— Your objective —
Below, locate the line that contains "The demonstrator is". Repeat exactly from that line to the line that contains "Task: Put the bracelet", inclusive, leaving out the pictures.

— Available data —
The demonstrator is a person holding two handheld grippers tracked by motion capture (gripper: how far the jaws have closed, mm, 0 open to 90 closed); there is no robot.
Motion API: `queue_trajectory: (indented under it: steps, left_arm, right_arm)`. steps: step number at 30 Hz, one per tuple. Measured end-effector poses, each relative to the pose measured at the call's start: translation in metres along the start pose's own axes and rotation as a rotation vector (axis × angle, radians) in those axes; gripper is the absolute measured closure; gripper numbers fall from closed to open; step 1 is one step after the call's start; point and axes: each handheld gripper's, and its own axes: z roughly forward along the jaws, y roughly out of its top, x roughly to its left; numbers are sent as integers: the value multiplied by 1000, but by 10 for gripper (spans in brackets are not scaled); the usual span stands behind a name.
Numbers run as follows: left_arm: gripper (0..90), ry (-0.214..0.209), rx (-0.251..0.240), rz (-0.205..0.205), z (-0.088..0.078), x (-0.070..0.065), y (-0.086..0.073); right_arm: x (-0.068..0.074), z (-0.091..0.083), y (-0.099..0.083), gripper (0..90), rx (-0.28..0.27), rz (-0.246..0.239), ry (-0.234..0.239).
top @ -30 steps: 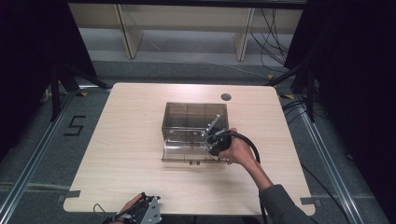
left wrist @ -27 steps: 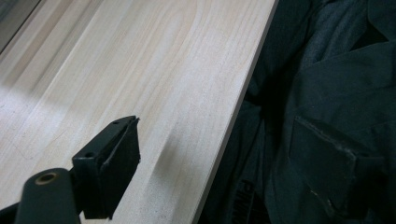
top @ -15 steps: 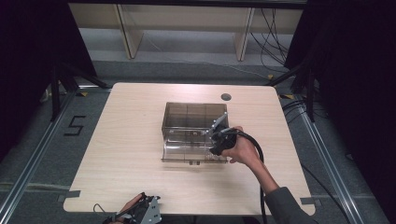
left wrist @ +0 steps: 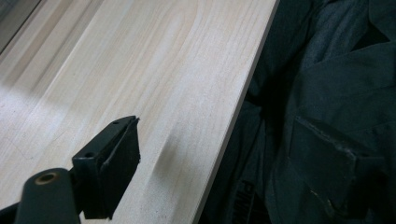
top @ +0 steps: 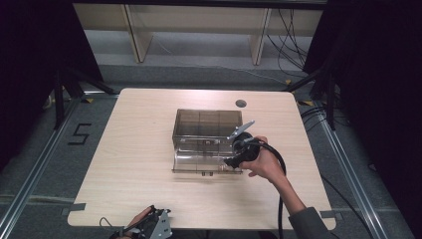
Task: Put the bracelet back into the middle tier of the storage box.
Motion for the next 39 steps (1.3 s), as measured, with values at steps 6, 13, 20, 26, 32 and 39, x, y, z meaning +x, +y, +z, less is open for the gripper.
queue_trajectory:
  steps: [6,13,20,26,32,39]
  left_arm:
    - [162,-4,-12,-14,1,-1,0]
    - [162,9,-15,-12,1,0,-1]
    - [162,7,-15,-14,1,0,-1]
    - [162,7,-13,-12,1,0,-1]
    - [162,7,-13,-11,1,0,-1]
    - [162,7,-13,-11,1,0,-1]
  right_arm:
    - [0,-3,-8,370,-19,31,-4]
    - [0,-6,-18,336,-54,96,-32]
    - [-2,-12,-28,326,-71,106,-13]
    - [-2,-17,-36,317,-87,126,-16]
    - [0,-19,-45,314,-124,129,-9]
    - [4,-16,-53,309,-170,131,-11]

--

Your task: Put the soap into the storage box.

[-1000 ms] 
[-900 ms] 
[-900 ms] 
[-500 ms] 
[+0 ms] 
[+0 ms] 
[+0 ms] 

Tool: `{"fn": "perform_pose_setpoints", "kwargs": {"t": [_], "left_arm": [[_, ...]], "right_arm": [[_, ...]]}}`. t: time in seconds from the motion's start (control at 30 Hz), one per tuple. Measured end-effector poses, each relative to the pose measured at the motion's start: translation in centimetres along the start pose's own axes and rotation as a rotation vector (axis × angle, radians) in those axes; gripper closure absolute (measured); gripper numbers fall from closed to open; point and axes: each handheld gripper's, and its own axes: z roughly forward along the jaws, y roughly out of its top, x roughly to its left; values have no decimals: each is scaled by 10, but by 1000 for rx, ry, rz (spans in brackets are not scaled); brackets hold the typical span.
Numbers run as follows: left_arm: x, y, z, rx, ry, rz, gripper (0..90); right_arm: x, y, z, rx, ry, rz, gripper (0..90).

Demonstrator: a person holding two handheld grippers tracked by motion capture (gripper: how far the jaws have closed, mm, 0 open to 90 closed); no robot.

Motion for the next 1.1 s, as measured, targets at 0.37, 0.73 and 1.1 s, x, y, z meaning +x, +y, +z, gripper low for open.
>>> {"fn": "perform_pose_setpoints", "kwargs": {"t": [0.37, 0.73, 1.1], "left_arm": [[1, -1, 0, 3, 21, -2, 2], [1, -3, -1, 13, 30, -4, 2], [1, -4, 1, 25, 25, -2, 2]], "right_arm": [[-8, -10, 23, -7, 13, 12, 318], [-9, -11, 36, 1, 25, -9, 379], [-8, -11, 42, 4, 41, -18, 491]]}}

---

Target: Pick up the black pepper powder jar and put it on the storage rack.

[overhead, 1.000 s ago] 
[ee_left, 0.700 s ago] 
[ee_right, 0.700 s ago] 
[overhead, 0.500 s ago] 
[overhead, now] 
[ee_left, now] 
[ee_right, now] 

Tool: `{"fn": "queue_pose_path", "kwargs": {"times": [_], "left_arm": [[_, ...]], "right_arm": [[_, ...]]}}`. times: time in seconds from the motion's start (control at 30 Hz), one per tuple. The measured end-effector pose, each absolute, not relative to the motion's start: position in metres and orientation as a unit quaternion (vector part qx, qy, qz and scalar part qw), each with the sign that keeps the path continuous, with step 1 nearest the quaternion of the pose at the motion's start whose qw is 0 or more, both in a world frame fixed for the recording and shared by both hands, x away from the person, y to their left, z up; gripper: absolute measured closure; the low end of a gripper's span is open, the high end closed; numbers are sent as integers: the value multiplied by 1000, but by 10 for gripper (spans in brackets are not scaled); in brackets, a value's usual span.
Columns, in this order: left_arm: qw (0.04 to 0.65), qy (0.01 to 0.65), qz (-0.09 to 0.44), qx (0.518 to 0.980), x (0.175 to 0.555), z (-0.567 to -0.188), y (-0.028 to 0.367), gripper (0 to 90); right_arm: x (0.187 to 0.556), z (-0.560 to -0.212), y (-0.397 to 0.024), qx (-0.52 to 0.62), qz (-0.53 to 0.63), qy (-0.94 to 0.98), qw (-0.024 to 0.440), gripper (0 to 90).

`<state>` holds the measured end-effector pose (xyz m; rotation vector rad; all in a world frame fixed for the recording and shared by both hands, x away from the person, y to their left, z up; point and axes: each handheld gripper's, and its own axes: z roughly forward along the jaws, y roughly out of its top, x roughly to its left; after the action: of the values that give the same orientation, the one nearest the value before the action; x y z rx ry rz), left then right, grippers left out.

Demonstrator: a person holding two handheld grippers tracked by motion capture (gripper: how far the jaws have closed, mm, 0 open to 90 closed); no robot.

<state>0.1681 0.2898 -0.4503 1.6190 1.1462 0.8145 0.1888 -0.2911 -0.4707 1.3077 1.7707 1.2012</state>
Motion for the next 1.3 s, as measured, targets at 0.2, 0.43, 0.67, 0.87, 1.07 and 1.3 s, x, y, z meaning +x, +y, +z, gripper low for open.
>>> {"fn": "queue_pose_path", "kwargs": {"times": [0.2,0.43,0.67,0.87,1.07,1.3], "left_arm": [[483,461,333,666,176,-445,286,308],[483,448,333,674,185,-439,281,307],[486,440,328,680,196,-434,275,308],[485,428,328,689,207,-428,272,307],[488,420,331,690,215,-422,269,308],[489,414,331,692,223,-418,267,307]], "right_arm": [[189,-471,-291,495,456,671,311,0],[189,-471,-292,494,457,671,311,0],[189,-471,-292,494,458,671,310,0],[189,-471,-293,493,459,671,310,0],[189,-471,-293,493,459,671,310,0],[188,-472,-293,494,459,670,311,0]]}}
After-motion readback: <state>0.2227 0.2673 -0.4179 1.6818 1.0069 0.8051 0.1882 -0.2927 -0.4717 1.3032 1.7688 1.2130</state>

— Output of the exercise —
The demonstrator is a person holding two handheld grippers tracked by motion capture (gripper: how far the jaws have closed, mm, 0 open to 90 closed); there is no robot.
Motion API: `queue_trajectory: (indented under it: steps, left_arm, right_arm)`. steps: step number at 30 Hz, one per tuple. Measured end-effector poses, each relative to the pose measured at the call's start: translation in metres along the start pose's own axes and rotation as a rotation vector (axis × angle, radians) in those axes; gripper is the absolute measured closure; gripper numbers fall from closed to open; step 1 is one step after the call's start; point and axes: each handheld gripper's, and its own axes: z roughly forward along the jaws, y roughly out of its top, x roughly to its left; numbers are sent as integers: the value multiplied by 1000, but by 10 for gripper (spans in brackets are not scaled); the usual span stands behind a name.
Numbers run as follows: left_arm: gripper (0..90), ry (-0.214..0.209), rx (-0.251..0.240), rz (-0.205..0.205), z (-0.088..0.078), x (-0.070..0.065), y (-0.086..0.073); right_arm: x (-0.068..0.074), z (-0.091..0.083), y (-0.099..0.083), gripper (0..90), rx (-0.28..0.27), rz (-0.246..0.239), ry (-0.234..0.239).
top @ -30 steps: 
left wrist @ -27 steps: 
top @ -15 steps: 
left wrist @ +0 steps: 
top @ +0 steps: 
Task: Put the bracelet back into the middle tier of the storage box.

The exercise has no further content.